╭─ DATASET EXCERPT

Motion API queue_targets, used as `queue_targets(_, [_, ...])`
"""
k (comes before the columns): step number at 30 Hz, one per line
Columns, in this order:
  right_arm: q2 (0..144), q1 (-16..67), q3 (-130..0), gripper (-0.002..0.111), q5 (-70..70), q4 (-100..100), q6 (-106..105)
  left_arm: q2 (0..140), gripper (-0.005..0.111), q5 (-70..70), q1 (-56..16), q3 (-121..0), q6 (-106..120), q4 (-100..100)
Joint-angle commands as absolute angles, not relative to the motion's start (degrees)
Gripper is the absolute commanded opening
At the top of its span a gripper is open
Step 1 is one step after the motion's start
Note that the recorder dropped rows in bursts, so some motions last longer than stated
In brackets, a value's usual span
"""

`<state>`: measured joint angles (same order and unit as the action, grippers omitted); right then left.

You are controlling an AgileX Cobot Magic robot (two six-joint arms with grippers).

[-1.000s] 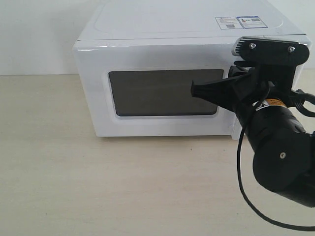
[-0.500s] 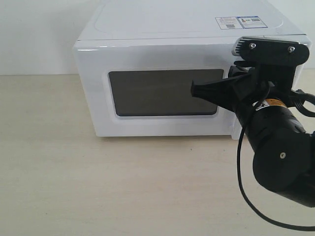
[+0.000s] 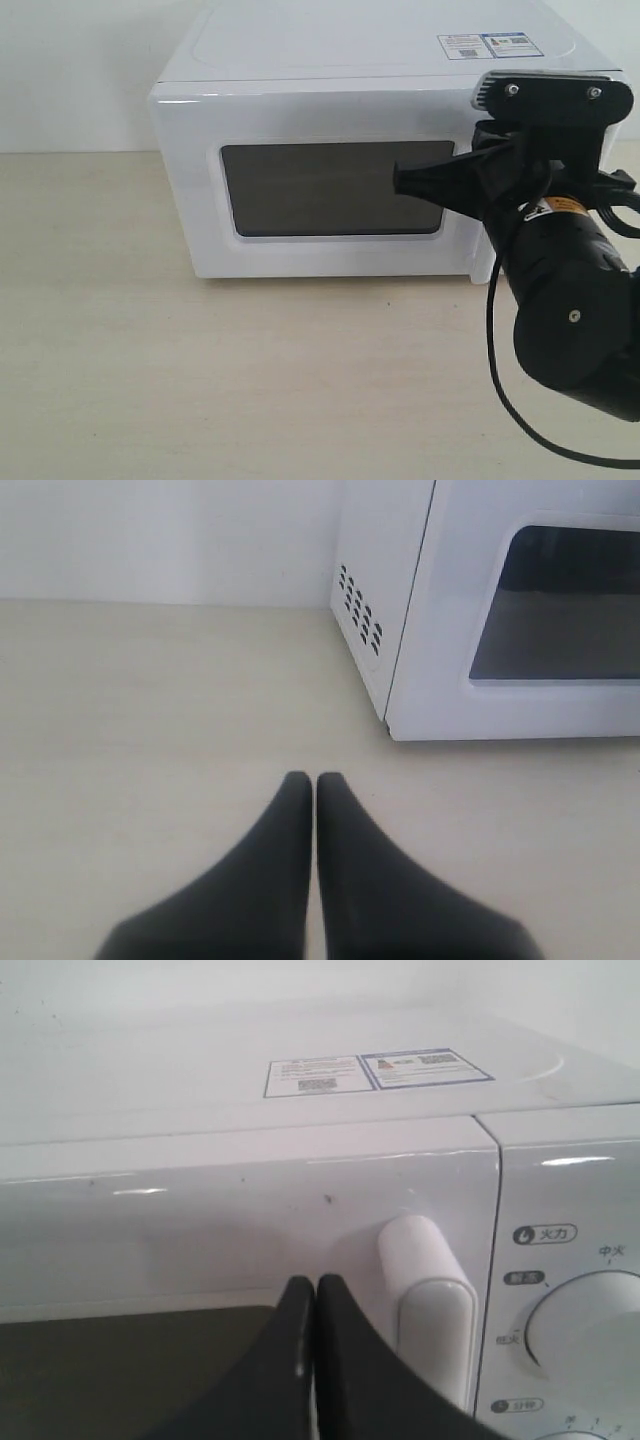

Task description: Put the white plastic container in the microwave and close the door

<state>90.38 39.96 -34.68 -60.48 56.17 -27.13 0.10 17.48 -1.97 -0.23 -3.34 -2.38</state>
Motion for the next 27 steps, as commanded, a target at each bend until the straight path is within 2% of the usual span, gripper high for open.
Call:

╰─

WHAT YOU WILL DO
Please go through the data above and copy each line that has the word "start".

ANSWER TO THIS PROBLEM
Joint-angle commands as absolute angles, not relative to the motion's start (degrees)
Step 1 is one step after the motion's start

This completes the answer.